Policiais Civis de Porto Seguro assinam requerimento de Desistência relativo a prestação de serviço durante carnaval

Na tarde desta quinta feira 10/08/2017, policiais Civis de Porto Seguro estiveram uma reunião com Eustácio Lopes, vice presidente do "SINDPOC" ( Sindicato dos policiais civis do estado da Bahia) onde assinaram o requerimento de Desistência relativo a prestação de serviços durante o Carnaval.



Existe a possibilidade da categoria não aderir à escala do carnaval de 2018

O SINDPOC iniciou, nesta semana, campanha no Estado para que os policiais assinem o "Requerimento de Desistência" relativo à prestação de serviço durante o carnaval baiano de 2018. Nesta quarta-feira(9), os policiais civis dos municípios de Ilhéus e Itabuna, localizados na região Sul da Bahia, assinaram o Requerimento de Desistência, em protesto aos valores que são pagos pelas diárias e horas extras dos policiais civis na festa momesca.

A assinatura do Requerimento de Desistência significa que a categoria não pretende aderir à escala do carnaval que é imposta pelo Governo do Estado. Além dos valores pagos pelos dias trabalhados durante o carnaval, os servidores reivindicam o decreto de promoção, os reajustes lineares dos anos de 2016 e 2017 e o Projeto de Reestruturação das Carreiras encaminhado pelas entidades da Polícia Civil à SAEB. Até o momento, o Governo do Estado não demonstrou disposição em negociar com os servidores.

O SINDPOC irá realizar reuniões e mobilizações em todas as Coordenadorias do interior baiano, nas delegacias de Salvador e Região Metropolitana para discutir a possibilidade de não aderência à escala do carnaval. Nesta quinta-feira(10),será em Porto Seguro, e sexta-feira(11) em Eunápolis. Está prevista uma Assembleia e ato político, em Salvador, que vão reunir os policiais civis de todo o Estado, em data ainda a ser definida.

O Presidente do SINDPOC, Marcos Maurício, esclarece que o Requerimento de Desistência não possui caráter de greve e nem de paralisação. O sindicalista destaca que os policiais irão manter os serviços de acordo com a carga horária normal de 40 horas semanais. O impasse consiste na aderência à escala do carnaval que é imposta pelo Governo do Estado. A categoria questiona os valores pagos pelas diárias e horas extras durante a festa carnavalesca.
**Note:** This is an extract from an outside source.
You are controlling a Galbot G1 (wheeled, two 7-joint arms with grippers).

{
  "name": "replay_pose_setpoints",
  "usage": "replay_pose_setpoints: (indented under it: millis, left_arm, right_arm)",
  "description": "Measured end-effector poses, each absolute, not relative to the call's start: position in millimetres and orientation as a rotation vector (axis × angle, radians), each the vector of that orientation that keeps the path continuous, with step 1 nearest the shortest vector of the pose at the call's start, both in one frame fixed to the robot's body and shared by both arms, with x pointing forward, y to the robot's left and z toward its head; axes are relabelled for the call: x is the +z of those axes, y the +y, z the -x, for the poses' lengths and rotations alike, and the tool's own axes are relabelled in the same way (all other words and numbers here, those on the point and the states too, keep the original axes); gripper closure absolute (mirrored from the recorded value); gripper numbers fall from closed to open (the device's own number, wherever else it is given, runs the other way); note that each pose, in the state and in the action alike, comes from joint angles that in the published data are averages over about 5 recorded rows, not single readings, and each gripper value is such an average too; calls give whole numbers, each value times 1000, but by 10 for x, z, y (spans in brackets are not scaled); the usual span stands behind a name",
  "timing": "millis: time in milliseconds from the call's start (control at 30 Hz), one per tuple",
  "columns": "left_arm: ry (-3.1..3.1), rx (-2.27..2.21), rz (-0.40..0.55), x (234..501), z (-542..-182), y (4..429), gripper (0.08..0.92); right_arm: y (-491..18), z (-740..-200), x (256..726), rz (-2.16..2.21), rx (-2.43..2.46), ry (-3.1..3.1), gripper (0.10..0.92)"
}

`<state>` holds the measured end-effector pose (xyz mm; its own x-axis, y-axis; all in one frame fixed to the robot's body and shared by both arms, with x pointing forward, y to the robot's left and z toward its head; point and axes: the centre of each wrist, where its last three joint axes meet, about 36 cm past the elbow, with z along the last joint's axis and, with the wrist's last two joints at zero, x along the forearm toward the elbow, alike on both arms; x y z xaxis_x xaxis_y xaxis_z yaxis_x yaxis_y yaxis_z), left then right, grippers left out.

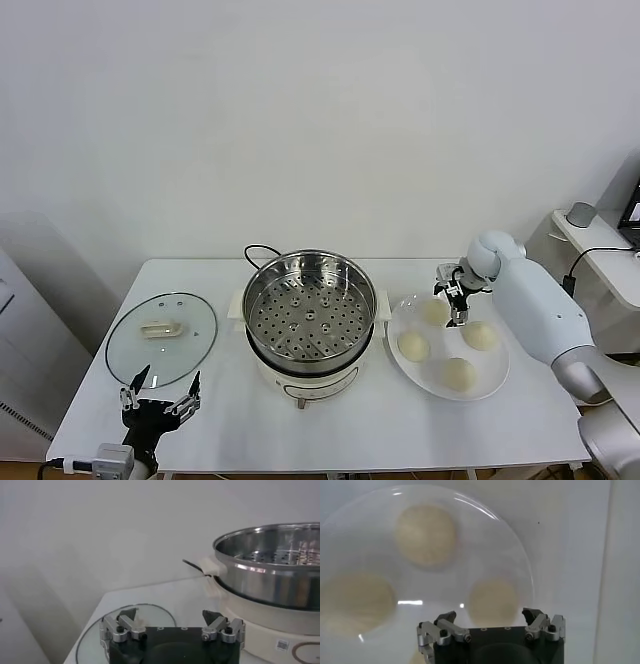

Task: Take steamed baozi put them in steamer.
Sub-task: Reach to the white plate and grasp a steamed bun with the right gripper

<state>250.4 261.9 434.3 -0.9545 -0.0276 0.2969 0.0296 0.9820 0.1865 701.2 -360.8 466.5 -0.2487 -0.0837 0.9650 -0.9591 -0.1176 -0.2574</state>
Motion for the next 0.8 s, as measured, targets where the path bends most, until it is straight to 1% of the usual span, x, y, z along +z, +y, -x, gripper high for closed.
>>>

" Esse quadro reflete a gestão ruim da Secretaria de Segurança Pública que, atualmente, alega não possuir recursos nem para comprar uma água mineral para as unidades policiais. O Governo do Estado deve rever a forma como administra a Segurança Pública e ter maior sensibilidade com os policiais que diariamente doam suas vidas em defesa da sociedade!", protesta Marcos Maurício.

O Vice-Presidente do SINDPOC, Eustácio Lopes, denuncia que os servidores que trabalham nos principais carnavais da Bahia são remunerados com valores insuficientes que não conseguem cubrir as despesas de alimentação, hospedagem e transporte. " É um trabalho análogo ao da escravidão. No carnaval, os servidores acabam dormindo em viaturas, abrigos e escolas. São condições de trabalho totalmente precárias!, critica o sindicalista.


Segundo Eustácio Lopes, devido o baixo efetivo da Polícia Civil que, atualmente, encontra-se com menos de 7.500 servidores, e o ideal seria em torno de 15.000 policiais civis ativos, a categoria trabalha com cargas horárias excessivas chegando a 120 horas extras por mês.

O carnaval da Bahia está previsto para ser realizado nos seguintes municípios: Caravelas, Prado, Mucuri, Alcobaça, Porto Seguro,Cabral, Belmonte, Canavieiras, Ilhéus,Itacaré,Barra Grande, Morro de São Paulo, Itabuna, Valença, Juazeiro, Salvador e Região Metropolitana. Será protocolado, no final do mês de agosto, o Requerimento de Desistência dos policiais baianos, na sede da Polícia Civil, Praça da Piedade, centro da capital baiana.